Are the new ascetics masters of self-denial or just self-promotion?

when Henry David Thoreau retreated to the woods, he famously told his readers that he wanted "to front only the essential facts of life." What he didn't say is that he also wanted to front the essential facts of his ambition. It was at Walden Pond where Thoreau, an original slacker, finally became a writer. He finished his account of a canoe ride with his brother, A Week on the Concord and Merrimack Rivers, and wrote the first draft of Walden, the book that made his name.

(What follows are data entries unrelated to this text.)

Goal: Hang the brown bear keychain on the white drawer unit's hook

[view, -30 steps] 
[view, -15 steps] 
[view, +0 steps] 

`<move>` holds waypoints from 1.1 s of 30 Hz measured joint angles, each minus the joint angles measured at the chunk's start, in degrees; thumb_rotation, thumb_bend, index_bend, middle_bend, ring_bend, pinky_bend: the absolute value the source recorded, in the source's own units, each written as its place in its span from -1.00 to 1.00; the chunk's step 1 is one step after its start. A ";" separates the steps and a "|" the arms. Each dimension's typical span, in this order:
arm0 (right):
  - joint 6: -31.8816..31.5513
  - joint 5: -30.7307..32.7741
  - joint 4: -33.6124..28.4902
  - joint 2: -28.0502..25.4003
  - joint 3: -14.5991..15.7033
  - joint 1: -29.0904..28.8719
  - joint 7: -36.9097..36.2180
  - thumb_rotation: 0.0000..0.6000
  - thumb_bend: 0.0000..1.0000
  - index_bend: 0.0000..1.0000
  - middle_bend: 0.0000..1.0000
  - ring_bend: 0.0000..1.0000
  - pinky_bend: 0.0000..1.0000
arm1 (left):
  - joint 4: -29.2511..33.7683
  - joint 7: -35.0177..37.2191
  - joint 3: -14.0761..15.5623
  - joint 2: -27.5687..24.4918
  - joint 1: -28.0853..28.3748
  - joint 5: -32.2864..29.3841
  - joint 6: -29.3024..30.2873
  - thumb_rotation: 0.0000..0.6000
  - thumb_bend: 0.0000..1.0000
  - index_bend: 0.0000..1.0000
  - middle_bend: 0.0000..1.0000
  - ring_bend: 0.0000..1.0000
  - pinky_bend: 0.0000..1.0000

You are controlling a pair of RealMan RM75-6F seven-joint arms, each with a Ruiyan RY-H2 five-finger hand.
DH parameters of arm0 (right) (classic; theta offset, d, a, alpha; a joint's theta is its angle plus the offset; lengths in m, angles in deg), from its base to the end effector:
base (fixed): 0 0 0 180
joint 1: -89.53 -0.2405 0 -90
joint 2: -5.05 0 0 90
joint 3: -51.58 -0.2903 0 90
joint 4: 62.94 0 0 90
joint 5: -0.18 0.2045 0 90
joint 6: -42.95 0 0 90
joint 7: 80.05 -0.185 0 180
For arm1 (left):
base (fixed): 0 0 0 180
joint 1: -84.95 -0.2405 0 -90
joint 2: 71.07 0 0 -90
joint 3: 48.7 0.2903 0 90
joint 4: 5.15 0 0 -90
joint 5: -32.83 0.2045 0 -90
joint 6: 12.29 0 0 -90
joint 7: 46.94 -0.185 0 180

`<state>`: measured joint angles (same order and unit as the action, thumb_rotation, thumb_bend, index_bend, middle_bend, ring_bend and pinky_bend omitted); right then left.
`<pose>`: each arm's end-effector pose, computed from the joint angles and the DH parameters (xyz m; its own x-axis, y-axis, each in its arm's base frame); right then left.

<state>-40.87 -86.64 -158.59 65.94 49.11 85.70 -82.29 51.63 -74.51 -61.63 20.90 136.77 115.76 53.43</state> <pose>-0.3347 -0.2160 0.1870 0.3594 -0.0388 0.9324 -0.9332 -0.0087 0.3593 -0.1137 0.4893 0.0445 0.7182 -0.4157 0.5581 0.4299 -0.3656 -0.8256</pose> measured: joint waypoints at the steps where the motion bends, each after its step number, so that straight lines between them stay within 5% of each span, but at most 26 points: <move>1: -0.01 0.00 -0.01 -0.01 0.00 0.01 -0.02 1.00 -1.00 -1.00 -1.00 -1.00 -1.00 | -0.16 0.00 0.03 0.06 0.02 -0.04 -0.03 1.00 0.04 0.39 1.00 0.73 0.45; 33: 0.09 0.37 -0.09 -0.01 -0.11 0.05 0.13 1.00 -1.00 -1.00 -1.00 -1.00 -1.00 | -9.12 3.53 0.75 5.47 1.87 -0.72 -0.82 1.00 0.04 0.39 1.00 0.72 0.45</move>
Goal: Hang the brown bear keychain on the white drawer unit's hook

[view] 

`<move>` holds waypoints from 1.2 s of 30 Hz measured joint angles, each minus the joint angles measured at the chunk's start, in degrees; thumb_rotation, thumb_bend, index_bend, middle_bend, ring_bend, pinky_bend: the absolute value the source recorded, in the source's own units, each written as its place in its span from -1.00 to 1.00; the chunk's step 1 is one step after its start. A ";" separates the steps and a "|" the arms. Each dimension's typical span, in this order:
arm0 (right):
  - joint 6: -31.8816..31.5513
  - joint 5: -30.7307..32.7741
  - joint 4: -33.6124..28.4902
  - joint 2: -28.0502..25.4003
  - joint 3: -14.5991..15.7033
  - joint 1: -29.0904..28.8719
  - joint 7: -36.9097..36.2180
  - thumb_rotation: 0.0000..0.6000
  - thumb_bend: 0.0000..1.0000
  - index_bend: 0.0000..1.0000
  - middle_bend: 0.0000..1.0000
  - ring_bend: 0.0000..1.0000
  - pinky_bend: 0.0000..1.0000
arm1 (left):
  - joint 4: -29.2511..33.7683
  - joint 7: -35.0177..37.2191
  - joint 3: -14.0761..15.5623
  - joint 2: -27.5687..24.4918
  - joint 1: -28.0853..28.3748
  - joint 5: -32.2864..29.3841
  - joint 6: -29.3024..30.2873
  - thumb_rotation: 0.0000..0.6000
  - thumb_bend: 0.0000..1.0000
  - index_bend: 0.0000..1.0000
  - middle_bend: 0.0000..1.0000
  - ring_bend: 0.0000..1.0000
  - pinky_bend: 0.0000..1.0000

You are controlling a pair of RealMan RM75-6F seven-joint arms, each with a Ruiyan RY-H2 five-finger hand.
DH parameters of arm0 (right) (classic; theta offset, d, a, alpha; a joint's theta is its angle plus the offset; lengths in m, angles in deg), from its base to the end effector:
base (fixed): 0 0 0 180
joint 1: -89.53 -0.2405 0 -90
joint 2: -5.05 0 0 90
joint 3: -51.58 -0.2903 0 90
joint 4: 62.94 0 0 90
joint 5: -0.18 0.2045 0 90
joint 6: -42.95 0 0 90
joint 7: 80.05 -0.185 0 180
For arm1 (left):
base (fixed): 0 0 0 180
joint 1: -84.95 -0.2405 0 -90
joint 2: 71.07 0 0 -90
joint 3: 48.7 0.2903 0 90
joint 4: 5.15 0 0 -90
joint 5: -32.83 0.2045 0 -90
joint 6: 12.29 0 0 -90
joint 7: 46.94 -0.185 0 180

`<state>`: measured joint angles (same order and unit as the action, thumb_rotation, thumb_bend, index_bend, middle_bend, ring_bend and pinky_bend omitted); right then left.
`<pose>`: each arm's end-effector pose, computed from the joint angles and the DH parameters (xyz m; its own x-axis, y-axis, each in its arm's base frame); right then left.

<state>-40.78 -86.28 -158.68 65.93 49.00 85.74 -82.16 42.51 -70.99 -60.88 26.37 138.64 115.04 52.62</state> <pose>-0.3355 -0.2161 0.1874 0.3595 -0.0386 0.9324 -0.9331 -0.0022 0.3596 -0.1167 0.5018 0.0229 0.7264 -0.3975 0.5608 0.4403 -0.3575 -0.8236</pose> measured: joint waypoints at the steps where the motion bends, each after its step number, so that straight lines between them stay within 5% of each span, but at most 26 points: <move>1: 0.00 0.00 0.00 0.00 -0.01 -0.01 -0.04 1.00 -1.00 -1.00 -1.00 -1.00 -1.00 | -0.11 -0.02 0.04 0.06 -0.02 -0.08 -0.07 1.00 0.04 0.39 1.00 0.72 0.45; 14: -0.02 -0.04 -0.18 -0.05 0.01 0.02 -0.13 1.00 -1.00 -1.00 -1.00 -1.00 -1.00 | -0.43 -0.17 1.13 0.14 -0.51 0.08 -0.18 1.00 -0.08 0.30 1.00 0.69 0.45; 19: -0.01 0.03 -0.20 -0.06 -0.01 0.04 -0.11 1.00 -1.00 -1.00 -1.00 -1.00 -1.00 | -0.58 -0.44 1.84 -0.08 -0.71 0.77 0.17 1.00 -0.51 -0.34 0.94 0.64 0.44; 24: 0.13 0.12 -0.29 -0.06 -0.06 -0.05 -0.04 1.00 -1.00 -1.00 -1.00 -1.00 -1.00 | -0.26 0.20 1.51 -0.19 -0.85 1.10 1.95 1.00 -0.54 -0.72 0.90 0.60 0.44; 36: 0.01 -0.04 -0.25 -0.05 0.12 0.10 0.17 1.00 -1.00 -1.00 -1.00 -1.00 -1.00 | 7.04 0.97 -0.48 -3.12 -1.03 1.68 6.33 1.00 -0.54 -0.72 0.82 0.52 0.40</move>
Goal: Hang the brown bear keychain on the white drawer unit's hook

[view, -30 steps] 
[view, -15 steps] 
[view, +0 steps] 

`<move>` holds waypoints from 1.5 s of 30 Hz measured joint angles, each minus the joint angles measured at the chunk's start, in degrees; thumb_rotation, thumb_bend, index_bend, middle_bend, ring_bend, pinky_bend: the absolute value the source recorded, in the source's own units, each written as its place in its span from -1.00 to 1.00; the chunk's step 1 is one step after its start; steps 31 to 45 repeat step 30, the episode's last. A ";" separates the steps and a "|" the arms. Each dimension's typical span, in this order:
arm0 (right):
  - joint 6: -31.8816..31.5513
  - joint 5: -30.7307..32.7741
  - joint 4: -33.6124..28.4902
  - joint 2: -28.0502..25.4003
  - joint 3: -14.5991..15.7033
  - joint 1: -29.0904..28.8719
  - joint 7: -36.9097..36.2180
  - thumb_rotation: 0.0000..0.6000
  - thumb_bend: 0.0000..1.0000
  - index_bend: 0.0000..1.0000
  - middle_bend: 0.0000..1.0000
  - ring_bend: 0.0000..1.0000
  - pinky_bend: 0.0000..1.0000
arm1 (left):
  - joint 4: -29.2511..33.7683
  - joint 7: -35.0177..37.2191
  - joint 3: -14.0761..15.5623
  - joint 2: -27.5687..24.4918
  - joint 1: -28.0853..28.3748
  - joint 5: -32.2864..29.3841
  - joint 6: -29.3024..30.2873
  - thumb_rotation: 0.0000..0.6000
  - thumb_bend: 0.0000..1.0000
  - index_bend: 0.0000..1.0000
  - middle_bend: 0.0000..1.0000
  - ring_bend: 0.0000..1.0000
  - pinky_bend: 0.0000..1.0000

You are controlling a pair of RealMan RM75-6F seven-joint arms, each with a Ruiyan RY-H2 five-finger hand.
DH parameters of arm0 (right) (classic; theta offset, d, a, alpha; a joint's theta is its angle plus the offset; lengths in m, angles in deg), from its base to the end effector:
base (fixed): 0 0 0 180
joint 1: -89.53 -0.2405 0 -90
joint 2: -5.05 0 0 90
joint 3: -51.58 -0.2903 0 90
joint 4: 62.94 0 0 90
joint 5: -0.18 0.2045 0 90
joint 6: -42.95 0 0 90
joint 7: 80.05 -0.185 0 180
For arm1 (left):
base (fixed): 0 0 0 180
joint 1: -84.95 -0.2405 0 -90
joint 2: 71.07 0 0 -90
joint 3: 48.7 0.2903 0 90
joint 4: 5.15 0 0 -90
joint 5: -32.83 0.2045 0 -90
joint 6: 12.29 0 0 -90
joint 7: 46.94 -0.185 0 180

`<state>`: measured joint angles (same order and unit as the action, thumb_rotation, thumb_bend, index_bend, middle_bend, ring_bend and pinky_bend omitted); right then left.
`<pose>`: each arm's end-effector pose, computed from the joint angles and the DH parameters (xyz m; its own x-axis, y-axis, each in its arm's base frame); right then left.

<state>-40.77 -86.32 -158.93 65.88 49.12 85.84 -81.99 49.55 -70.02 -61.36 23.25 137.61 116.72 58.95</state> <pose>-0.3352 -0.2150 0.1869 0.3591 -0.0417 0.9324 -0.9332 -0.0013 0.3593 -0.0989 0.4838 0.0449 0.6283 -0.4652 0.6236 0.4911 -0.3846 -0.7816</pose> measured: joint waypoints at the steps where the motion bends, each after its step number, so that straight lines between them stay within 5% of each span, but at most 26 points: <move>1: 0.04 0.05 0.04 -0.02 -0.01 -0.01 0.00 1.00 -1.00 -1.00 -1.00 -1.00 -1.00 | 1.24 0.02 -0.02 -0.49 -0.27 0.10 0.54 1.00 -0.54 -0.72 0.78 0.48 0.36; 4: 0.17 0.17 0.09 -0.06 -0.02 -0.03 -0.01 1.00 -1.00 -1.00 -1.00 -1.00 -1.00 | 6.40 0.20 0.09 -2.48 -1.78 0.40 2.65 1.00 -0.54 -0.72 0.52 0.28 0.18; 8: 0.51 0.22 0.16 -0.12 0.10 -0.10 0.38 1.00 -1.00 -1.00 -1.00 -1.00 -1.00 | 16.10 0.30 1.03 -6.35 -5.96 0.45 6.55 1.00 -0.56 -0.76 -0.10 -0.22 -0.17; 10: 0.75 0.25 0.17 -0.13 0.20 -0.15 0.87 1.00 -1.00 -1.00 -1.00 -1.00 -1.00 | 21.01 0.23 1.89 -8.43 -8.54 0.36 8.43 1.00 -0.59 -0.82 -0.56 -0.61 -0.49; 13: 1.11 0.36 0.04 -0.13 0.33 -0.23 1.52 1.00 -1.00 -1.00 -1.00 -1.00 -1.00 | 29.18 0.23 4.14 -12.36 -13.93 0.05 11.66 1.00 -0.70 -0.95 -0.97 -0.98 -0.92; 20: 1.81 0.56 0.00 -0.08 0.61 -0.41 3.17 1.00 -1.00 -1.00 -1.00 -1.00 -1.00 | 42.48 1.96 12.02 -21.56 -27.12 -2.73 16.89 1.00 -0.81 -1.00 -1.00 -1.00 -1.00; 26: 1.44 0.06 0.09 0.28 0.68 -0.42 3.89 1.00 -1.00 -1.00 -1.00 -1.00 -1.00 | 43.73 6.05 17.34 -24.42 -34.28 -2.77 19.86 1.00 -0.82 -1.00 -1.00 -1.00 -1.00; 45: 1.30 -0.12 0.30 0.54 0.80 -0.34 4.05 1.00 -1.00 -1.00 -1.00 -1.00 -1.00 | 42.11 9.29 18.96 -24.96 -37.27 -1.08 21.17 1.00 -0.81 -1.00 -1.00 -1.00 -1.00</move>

After 150 years, Walden endures as a monument to frugality, solitude, and sophomore-year backpacking trips. Yet it's Thoreau's ulterior motive that has the most influence today. He was one of the first to use lifestyle experimentation as a means to becoming a published author. Going to live by the pond was a philosophical decision, but it was also something of a gimmick. And if you want to land a book deal, you gotta have a gimmick. Recently, with "green living" having grown into a thriving and profitable trend, the sons and daughters of Thoreau are thick on the ground. Not many retreat to the woods anymore, but there are infinite ways to circumscribe your life: eat only at McDonald's, live biblically, live virtually, spend nothing. Is it still possible to "live deliberately"? What wisdom do we take away from our postmodern cabins?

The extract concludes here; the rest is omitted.